◆ **Extracted entries**:
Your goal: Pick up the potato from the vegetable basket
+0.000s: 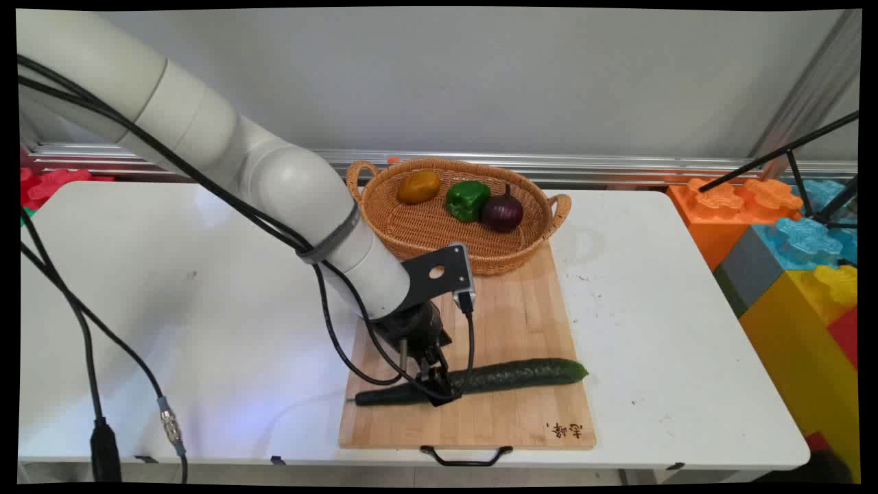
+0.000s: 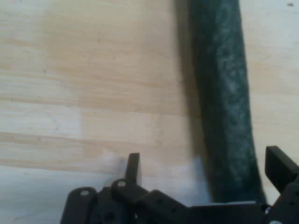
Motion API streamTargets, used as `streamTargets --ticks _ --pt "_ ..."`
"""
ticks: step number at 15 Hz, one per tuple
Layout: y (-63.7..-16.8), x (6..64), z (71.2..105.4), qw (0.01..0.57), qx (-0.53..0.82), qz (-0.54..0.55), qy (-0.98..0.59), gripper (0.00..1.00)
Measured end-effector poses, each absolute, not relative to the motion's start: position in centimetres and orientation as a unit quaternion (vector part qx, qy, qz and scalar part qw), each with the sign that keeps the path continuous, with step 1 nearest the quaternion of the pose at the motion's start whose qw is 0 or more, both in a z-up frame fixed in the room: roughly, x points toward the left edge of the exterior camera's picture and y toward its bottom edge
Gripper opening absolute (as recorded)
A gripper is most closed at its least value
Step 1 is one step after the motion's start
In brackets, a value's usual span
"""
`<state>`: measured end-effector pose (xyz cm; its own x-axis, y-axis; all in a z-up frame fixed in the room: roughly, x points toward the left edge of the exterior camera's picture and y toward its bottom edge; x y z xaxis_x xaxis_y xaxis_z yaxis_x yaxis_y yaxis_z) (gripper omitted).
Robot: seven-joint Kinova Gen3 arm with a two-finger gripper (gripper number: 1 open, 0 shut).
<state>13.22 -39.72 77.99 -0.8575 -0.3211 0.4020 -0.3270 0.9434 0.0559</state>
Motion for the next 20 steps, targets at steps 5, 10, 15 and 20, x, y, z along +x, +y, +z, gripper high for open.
streamTargets --ticks 5,10,15,20 --pt "-39.9 14.1 79.5 0.210 0.172 0.008 -0.962 1.00" --pt "-40.2 15.9 82.7 0.229 0.183 -0.014 -0.956 1.00" --pt "-41.4 18.6 85.4 0.241 0.172 -0.011 -0.955 1.00" --pt "-44.5 21.4 87.2 0.232 0.162 0.050 -0.958 1.00"
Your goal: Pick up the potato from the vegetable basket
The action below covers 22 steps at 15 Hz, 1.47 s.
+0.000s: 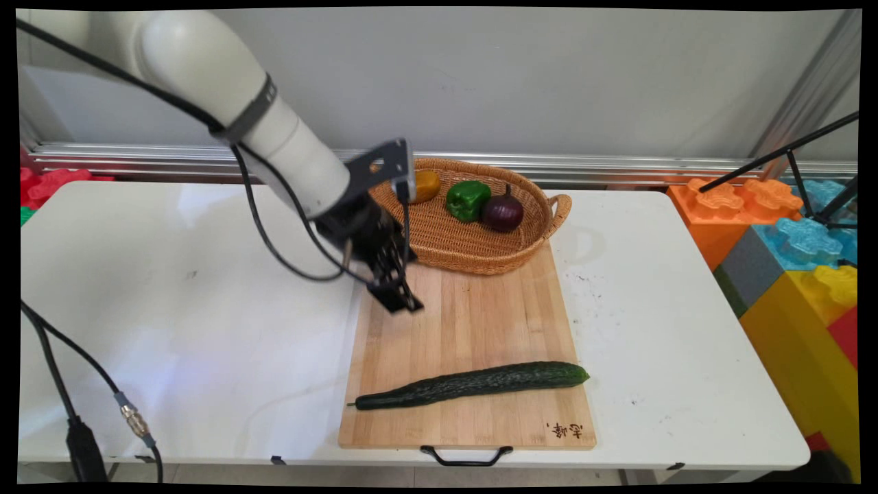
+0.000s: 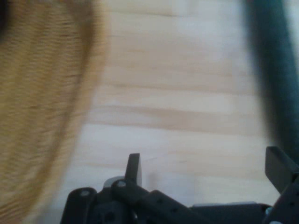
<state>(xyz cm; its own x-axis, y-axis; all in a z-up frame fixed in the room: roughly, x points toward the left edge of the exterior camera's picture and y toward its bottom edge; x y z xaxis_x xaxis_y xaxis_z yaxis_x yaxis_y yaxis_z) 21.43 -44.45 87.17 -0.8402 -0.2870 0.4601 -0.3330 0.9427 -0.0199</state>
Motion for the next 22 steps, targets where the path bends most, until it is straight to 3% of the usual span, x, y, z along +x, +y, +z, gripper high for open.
streamTargets --ticks 7,15,22 --pt "-52.3 24.8 87.4 0.234 0.217 0.147 -0.936 1.00" --pt "-59.8 24.3 83.7 0.254 0.302 0.168 -0.903 1.00" --pt "-64.5 23.6 80.7 0.227 0.300 0.196 -0.906 1.00"
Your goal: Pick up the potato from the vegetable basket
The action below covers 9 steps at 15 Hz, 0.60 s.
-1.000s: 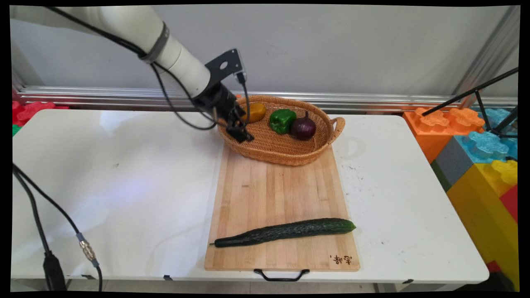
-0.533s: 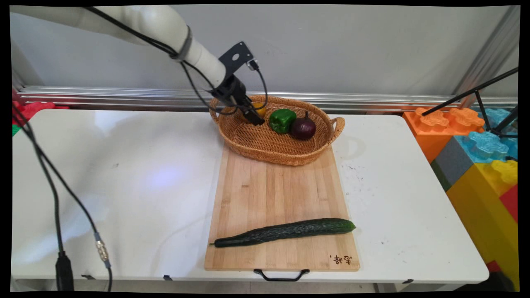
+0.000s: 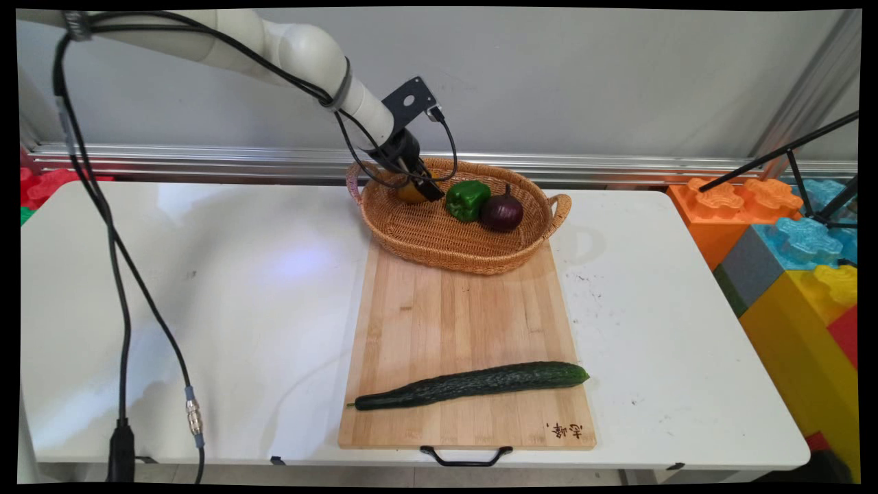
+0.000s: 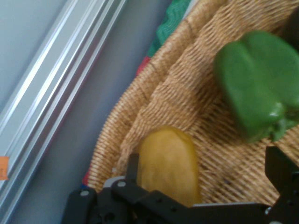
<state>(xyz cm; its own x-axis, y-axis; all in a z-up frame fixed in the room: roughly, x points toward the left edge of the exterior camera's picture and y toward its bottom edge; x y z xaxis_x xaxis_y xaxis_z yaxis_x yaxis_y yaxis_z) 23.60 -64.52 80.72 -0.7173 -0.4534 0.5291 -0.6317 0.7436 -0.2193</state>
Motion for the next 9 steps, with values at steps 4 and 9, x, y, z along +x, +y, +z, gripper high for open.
streamTargets --ticks 4,9 --pt "-65.5 23.6 79.3 0.208 0.298 0.204 -0.909 1.00" --pt "-65.8 23.3 78.1 0.196 0.295 0.208 -0.912 1.00"
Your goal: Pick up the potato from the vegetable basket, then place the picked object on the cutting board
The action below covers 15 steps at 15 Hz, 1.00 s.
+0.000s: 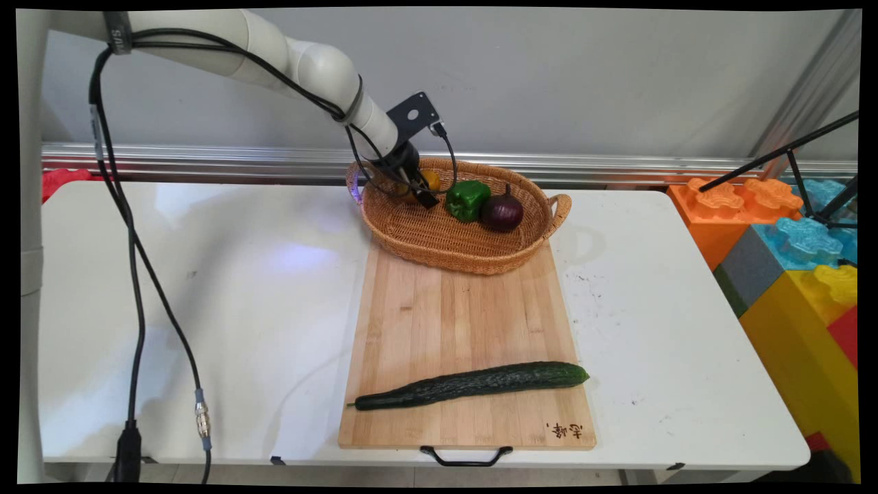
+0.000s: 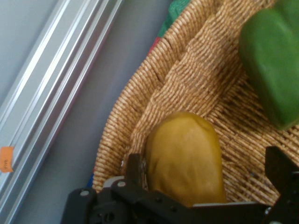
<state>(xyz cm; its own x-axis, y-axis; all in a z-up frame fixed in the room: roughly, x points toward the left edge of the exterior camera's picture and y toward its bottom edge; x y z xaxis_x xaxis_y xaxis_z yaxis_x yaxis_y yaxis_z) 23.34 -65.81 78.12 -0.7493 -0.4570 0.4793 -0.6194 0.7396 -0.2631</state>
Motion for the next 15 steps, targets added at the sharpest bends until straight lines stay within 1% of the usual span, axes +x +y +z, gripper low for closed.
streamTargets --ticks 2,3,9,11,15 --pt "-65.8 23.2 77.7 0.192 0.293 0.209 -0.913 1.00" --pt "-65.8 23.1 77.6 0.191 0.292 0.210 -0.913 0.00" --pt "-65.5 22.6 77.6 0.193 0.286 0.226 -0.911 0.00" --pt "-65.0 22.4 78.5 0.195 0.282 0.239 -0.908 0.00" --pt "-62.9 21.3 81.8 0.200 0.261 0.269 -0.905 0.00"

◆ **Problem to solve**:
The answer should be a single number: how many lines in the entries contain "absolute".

◆ **Your solution**:
2